Monday, June 8, 2009
Jenny Saville
Jenny Saville is a contemporary British figure painter born in 1970.
Jenny Saville paints figurative paintings of large, fleshy, obese women with a tremendous physicality about them. Saville is not a painter of conventional beauty, although her painting approach is beautiful, lush tones and thick fleshy forms, she chooses a confrontational subject choice (rather than simply observational) for her paintings. Saville is most often compared to contemporary British painter Lucian Freud and Peter Paul Rubens (work seen in previous posts) in her portrayal of flesh as art.
Huge figures, painted large in scale confront our notions of beauty in an age saturated by notions of skinniness and runway models, femininity and idealized images of the female figure.
Saville traveled to NY in the mid 1990’s spending hours in the workplace of Dr. Barry Martin Weintraub, a plastic surgeon based in the city. There she took photographs of patients receiving cosmetic surgeries and liposuctions, gaining an understanding of the anatomy of the human body and the manipulations possible by surgery. This physical understanding led to a psychological awareness of the factors behind the alterations present in patients, and the market for medical beautification.
Saville is interested in gender in art. Her artworks are exclusively of women, transsexuals and transgender people often in confronting, violent positions. There is also a certain
tenderness present in some works, a hidden look of vulnerability as seen in an image like
Saville fulfills what it means to be a figure painter in the twenty first century. With a certain amount of abstraction and realism, her works are both modern and traditional. She pushes paint around in passages of intensity and areas of quiet, moving the eye around the flesh. She often adds several figures in one picture, twisting, stretching in different
angles.
Saville describes her painting approach in her work passage… “I was looking for a kind of contemporary architecture of the body. I wanted to paint a visual passage through gender – a sort of gender landscape. To scale from the penis, across a stomach to the breasts, and finally the head.

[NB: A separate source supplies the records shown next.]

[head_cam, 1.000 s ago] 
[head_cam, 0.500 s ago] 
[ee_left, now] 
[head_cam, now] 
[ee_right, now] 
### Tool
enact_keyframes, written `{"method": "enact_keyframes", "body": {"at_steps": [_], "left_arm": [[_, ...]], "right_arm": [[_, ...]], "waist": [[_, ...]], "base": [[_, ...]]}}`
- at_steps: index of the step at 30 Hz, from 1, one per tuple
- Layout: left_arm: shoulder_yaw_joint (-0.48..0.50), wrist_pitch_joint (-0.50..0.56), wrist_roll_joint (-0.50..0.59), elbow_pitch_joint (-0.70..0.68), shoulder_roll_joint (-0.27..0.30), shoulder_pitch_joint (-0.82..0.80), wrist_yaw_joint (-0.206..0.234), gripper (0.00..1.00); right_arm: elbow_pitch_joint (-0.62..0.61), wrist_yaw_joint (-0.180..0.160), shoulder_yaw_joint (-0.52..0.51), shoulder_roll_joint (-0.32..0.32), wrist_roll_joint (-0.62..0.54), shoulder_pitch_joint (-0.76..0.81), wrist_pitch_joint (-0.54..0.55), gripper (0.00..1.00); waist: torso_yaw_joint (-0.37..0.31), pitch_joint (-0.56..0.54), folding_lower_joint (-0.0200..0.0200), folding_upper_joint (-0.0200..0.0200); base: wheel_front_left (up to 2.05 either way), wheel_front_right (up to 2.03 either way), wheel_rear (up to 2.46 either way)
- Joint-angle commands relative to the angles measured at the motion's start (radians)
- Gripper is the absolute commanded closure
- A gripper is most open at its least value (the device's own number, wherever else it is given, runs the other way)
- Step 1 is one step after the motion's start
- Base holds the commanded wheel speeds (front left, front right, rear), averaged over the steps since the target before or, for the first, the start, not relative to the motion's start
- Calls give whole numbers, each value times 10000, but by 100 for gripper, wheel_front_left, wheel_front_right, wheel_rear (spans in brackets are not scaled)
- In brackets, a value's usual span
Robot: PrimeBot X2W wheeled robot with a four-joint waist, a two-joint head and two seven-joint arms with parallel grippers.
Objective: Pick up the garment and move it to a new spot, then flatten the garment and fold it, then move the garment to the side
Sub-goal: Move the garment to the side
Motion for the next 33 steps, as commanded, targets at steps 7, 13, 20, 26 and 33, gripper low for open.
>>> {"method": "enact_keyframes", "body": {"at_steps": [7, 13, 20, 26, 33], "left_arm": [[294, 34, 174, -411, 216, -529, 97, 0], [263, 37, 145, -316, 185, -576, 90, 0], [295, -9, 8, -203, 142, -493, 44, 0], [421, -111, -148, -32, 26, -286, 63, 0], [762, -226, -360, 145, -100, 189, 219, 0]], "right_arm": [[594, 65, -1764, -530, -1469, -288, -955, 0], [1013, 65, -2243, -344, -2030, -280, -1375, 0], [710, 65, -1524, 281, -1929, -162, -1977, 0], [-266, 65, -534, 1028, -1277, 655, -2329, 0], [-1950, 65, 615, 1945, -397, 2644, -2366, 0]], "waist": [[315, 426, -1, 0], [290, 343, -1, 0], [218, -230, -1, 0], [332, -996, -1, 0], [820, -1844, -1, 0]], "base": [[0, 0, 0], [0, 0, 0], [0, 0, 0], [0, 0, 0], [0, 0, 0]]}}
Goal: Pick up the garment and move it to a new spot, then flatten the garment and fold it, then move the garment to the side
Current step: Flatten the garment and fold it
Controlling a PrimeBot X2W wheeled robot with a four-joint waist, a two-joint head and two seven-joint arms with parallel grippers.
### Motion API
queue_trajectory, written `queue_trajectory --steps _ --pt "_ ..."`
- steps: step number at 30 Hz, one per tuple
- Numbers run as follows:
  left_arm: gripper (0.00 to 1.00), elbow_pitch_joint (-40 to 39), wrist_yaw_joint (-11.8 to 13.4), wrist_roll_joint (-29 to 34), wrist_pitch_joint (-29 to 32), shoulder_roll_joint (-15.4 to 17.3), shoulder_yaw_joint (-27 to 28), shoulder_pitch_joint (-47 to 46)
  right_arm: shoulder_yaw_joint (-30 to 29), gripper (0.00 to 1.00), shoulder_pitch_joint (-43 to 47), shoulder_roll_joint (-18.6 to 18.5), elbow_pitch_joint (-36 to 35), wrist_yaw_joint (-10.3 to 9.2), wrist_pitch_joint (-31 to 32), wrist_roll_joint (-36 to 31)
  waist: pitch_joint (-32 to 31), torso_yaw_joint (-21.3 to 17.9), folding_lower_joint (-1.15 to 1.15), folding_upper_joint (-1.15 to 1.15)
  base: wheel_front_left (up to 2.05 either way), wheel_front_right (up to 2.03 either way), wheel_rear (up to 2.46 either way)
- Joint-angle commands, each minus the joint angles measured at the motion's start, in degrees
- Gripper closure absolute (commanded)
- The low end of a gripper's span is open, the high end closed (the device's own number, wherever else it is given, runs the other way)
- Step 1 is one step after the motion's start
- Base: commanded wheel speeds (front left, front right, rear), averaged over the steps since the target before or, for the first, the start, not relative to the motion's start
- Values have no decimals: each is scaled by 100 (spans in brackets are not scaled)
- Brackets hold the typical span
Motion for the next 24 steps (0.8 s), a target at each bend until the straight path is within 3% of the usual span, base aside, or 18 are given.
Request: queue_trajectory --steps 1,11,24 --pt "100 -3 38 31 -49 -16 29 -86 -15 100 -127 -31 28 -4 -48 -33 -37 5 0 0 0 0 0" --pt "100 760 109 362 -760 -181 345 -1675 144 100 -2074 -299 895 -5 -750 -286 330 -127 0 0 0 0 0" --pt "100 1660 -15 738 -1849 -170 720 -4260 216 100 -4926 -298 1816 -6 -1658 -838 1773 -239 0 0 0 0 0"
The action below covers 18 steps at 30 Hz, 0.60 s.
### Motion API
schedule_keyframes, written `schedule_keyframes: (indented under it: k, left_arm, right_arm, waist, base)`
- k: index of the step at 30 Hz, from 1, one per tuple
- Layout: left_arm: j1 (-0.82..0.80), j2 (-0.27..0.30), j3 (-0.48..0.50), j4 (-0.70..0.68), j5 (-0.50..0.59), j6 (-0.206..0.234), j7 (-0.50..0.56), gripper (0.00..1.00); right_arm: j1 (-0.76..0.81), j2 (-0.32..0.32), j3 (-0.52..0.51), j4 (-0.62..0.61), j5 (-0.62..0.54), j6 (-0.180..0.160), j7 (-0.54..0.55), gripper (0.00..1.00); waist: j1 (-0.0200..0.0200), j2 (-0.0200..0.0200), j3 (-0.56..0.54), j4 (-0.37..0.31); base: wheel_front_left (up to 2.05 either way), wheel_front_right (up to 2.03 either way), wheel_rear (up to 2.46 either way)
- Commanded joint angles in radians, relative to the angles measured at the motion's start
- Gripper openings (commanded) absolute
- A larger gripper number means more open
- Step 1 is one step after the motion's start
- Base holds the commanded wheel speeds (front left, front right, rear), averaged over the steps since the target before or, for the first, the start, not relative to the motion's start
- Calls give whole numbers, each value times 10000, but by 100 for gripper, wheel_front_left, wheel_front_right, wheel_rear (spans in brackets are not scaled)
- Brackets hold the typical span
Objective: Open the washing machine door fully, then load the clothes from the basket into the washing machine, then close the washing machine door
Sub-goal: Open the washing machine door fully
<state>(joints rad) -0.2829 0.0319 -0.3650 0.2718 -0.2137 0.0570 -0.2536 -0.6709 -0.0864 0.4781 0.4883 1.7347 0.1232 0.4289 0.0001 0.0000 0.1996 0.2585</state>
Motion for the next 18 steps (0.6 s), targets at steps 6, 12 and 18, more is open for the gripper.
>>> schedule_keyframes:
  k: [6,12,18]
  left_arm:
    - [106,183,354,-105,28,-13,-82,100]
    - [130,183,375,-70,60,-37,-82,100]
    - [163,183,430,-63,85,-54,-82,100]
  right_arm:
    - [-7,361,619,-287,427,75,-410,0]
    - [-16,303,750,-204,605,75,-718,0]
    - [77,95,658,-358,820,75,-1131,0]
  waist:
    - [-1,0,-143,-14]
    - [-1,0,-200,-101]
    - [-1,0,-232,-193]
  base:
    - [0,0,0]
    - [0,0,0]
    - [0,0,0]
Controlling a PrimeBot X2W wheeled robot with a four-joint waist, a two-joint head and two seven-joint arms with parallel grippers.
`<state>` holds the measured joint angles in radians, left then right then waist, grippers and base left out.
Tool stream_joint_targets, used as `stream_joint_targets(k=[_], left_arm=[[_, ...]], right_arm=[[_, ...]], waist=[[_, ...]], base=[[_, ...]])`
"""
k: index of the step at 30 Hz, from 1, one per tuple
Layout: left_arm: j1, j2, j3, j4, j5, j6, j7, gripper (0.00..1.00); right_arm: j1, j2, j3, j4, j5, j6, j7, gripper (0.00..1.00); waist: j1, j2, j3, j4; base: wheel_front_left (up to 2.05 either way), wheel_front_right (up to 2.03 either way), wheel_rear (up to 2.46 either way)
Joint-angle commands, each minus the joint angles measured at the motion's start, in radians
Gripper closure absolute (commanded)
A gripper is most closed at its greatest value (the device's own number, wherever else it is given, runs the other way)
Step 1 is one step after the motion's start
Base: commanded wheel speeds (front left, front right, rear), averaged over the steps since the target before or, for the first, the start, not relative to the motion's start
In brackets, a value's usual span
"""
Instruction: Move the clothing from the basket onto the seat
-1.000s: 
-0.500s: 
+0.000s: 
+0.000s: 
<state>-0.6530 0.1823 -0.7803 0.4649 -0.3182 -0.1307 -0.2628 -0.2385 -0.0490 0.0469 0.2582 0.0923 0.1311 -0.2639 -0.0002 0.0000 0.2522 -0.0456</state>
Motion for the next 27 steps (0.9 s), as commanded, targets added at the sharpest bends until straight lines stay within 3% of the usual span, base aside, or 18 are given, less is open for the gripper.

I tried to make the lips and eyes be very seductive and use directional mark-making to move your eye around the flesh.”
Saville describes the scale of her paintings
“I like that sense of awe. I'm small, so to make something huge just fills me up. I love that ability to make something, to make marks across the surface and have the physicality of it take over my body. I like art that's not really intellectual, something that has to do with sensation.”
Passage 2004 336 x 290 cm
, Saville writes that she “was interested in the malls, where you saw lots of big women. Big white flesh in shorts and T-shirts. It was good to see because they had the physicality that I was interested in.”
Born in 1970, she came of age in the 1980s: "Everyone was obsessed with the body - it was all about dieting, gym, the body beautiful. Pornography, Aids were the big debates." She was influenced by feminism. "As a child I'd look through art books and there were no women artists. Of course, you start to ask why not." And: "Could I make a painting of a nude in my own voice? It's such a male-laden art, so historically weighted. The way women were depicted didn't feel like mine, too cute. I wasn't interested in admired or idealised beauty."
As one writer points out “Her exaggerated nudes point up, with an agonizing frankness, the disparity between the way women are perceived and the way that they feel about their bodies”. Saville uses the scale of her canvases to achieve the scope of her ideas. Her ginormous figures tumble across the canvas and into the viewer's physical space, hyper large and hyper real with an intense physicality.
“I have moved from the anatomy of the body to the anatomy of paint," she says. "That is how I see it. Spaces within the body of the paint are what interest me now."
Her images offer a queasy experience of fragmented bodies, uncomfortable and uneasy, her paint becoming flesh and her images sparking doubts about our own bodies.
What relevance does jenny Saville’s work have to the 21st century? Her painting technique is rooted in strong traditional tonal realism with servings of abstraction in areas of the figure. Her subject matter doesn’t shy away from confrontation, from shocking the viewer by its inherent size and scale, flesh painted with gusto. Saville’s rightful fame is rooted not just in her talent with a brush, but the relevance of the body in our current culture. A culture that obsesses with the body image and beauty, Saville work is a reflection on the neurotic nagging voice of doubt and unease within our bodies and minds.